Hi folks, your friend Tuki has come to you from my place in the Potter League. I notice that it feels a little colder these days. As an indoor bird, I don’t care as long as my perch is in the sun!
I’ve heard some staff members talk about how soon Halloween will be and some things pet parents should do to keep their pets safe, so I thought I’d share them with you.
If you live in a neighborhood that is full of trick or treating, Halloween for pets can be stressful as the doorbell rings, the door opens and closes, and kids scream “trick or treat”! It’s best to keep your pets in a separate room while a trick or treat is going on and make sure they wear a collar with identification tags and that their microchip information is up to date in case they decide to run out the door and do a bit of trick or treating yourself! If the weather is nice, sit outside and hand out goodies to avoid the repeated ringing of the doorbell.
If you go out trick or treating, it is best to leave your dog at home. They may look cute in their costume, but other costumes can scare them! If you carry a glow stick with you during a trick or treating, pets will think they’re fun toys once you bring them home, but they can puncture the plastic and soak up the liquid in it. The liquid is non-toxic but has a bitter taste, which will lead to drooling and upset your pet. When they ingest some of the liquid, give them a treat or a little milk to get the taste out of their mouth.
This year, like last year, some communities may not participate in the trick or treating, or families may choose to have a home Halloween party with family and close friends. If you have people walking in and out of your home, it’s still a good idea to keep your pets in a separate room and wear their identification tags so they don’t slip out to find their own Halloween fun! Your pets may also be scared of some people’s costumes and trying to escape those zombies and vampires!
Do not leave your pets in the garden on Halloween to be the victim of jokes or thieves. Black cats are particularly at risk. So if you have a black cat, keep it indoors.
When decorating your house for Halloween, keep candles out of reach or use flameless, battery operated candles – they’re safer and can be just as scary! Of course, keep the batteries away from your pets as they can cause burns if chewed or swallowed. When using fairy lights, keep the wires out of reach – some pets just love to chew on them. Be careful with scented decorations as these can be poisonous to birds. If you have creepy decorations that make noises, have flashing lights, or make sudden movements (like a skeleton jumping out of a closet – oh, I’m scared just thinking about it!) Or keeping your pets away from them is probably one good idea.
Some Halloween and fall decorations can also be toxic to pets. Some, like pumpkins or decorative corn on the cob, can cause an upset stomach if your pets nibble on them, especially if those pumpkins are moldy and rotten. Some types of mold produce toxins that cause neurological problems in pets.
If you want to dress your pet up in a costume for Halloween, make sure you don’t mind. Try the costume on your pet beforehand and if it looks scared or upset, opt for a Halloween scarf or bow tie instead. If your pet doesn’t mind wearing a costume, make sure the costume fits snugly and doesn’t restrict their movements, breathing, eyesight or hearing. It shouldn’t drag on the floor, which can lead to tripping. Also, make sure the costume doesn’t have any small parts that can be chewed off and become a choking hazard.

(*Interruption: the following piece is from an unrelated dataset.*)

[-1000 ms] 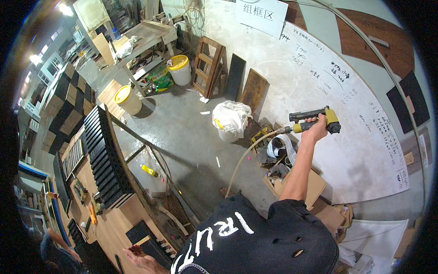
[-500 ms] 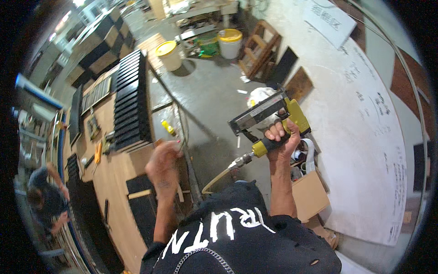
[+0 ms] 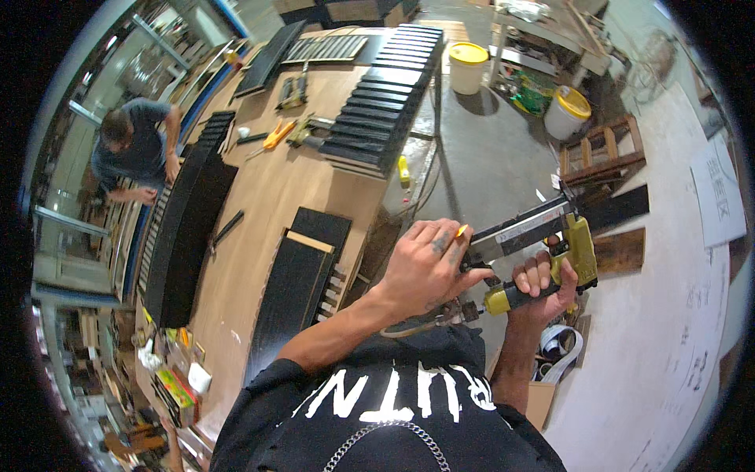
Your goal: The person marks a wood panel with a marker, aligns it with a wooden slatted component, and secures it using a pneumatic nail gun.
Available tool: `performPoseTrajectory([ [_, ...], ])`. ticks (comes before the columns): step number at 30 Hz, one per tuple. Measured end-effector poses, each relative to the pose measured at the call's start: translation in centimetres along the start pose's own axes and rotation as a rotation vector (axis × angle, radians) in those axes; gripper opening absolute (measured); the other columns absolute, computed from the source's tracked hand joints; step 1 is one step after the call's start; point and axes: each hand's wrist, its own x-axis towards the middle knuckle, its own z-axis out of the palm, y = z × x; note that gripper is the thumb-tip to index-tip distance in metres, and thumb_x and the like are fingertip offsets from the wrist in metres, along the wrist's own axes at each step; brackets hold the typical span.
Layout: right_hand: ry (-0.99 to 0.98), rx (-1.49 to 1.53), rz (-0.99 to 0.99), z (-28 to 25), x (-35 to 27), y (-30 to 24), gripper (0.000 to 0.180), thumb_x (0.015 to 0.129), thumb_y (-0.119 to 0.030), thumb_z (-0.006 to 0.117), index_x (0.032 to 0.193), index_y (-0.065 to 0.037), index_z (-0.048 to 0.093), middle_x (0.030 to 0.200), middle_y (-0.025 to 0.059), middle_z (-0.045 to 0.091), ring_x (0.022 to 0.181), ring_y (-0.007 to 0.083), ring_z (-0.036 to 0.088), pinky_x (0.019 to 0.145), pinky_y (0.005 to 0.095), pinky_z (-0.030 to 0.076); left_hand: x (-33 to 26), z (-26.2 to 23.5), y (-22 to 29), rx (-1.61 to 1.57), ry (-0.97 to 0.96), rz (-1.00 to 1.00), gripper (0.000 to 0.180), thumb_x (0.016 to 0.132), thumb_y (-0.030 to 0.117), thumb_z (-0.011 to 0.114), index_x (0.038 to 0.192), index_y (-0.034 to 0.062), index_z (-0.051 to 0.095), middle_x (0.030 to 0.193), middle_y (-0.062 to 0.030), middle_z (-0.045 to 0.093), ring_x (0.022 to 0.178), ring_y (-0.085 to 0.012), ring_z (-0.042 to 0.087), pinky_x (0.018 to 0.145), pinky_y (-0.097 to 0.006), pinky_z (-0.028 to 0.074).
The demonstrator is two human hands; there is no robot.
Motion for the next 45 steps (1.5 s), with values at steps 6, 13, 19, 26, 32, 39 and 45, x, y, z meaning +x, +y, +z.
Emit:
performPoseTrajectory([
  [6, -0.001, 0.057, 0.098, -0.8, 0.7, 2.2, 0.042, 0.096, -0.025, 0.044, 0.127, 0.004, 0.046, 0.063, 0.0007, 0.040, 0.049, 0.0094, 0.039, 0.052, 0.0276, 0.042, -2.5, -1.1, -0.3, 0.098, 0.056, -0.075, 0.054, 0.076, 0.040, 0.074, 0.098, -0.0072, 0.062, 0.093, -0.0151, 0.061, 0.084, -0.0280, 0.062, 0.075, -0.037, 0.050],
  [13, -0.056, 0.033, 0.067, -1.5, 2.5, 0.3, 0.043, 0.097, -0.026, 0.043, 0.127, 0.005, 0.046, 0.063, 0.0003, 0.040, 0.049, 0.0091, 0.040, 0.051, 0.0270, 0.043, -7.3, -4.0, -0.4, 0.166, -0.019, -0.175, 0.059, 0.075, 0.043, 0.076, 0.107, -0.0041, 0.059, 0.099, -0.0138, 0.059, 0.087, -0.0265, 0.063, 0.076, -0.036, 0.050],
  [19, -0.234, 0.088, 0.053, -1.7, 3.5, 0.5, 0.040, 0.098, -0.026, 0.043, 0.124, 0.004, 0.048, 0.060, 0.0008, 0.041, 0.045, 0.0079, 0.041, 0.044, 0.0246, 0.040, -5.8, -9.3, 0.0, -0.126, -0.090, -0.514, 0.037, 0.089, 0.017, 0.064, 0.122, 0.0030, 0.055, 0.101, -0.0166, 0.063, 0.088, -0.0278, 0.065, 0.077, -0.037, 0.053],
  [26, -0.348, 0.316, 0.177, -1.9, 3.0, 1.4, 0.052, 0.095, -0.029, 0.050, 0.135, 0.002, 0.040, 0.061, 0.0039, 0.047, 0.046, 0.0115, 0.046, 0.044, 0.0274, 0.045, -3.0, -10.8, 0.3, -0.865, 0.225, -0.831, 0.055, 0.097, 0.006, 0.050, 0.146, 0.0119, 0.027, 0.093, -0.0131, 0.065, 0.075, -0.0168, 0.066, 0.061, -0.026, 0.051],
  [32, -0.421, 0.333, 0.242, -1.0, 1.8, 2.0, 0.056, 0.094, -0.030, 0.052, 0.138, 0.001, 0.038, 0.059, 0.0044, 0.049, 0.046, 0.0128, 0.047, 0.045, 0.0293, 0.046, -1.0, -10.6, 0.9, -1.225, 0.193, -0.897, 0.028, 0.096, 0.008, 0.053, 0.117, 0.0007, 0.036, 0.100, -0.0229, 0.064, 0.085, -0.0246, 0.069, 0.065, -0.030, 0.056],
  [39, -0.502, 0.340, 0.275, 0.6, 1.3, 2.5, 0.054, 0.093, -0.031, 0.054, 0.135, 0.000, 0.040, 0.058, 0.0031, 0.047, 0.045, 0.0123, 0.047, 0.045, 0.0296, 0.046, -0.5, -10.2, 2.0, -1.400, 0.192, -0.896, 0.027, 0.099, 0.016, 0.049, 0.117, -0.0036, 0.045, 0.108, -0.0267, 0.062, 0.093, -0.0291, 0.068, 0.074, -0.033, 0.060],
  [45, -0.506, 0.329, 0.290, 0.2, 0.2, 1.6, 0.057, 0.091, -0.034, 0.050, 0.137, 0.000, 0.038, 0.059, 0.0042, 0.047, 0.045, 0.0137, 0.047, 0.047, 0.0315, 0.049, 0.6, -9.8, 3.6, -1.425, 0.271, -0.901, 0.028, 0.098, 0.018, 0.052, 0.115, -0.0030, 0.046, 0.108, -0.0281, 0.063, 0.092, -0.0295, 0.069, 0.071, -0.033, 0.060],
])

You want your pet to enjoy Halloween as much as you do, but don’t give them candy intended for humans, especially chocolate. Chocolate, especially dark chocolate, is toxic to cats and dogs. Sugar-free candies contain xylitol (a sugar substitute), which can cause seizures and liver failure in dogs. If you think your pet has eaten something poisonous, call your veterinarian or the ASPCA Poison Control Center (888-426-4435) right away. If you’re giving away healthier treats as gifts, keep in mind that raisins can cause kidney failure and pumpkin seeds, while non-toxic, can cause stomach upset in some smaller animals.
‘See you next time guys
Your friend Tuki
Send questions to Tuki, PO Box 412, Newport, RI 02840, or email [email protected] The Potter League for Animals can be found at 87 Oliphant Lane in Middletown and online at potterleague.org.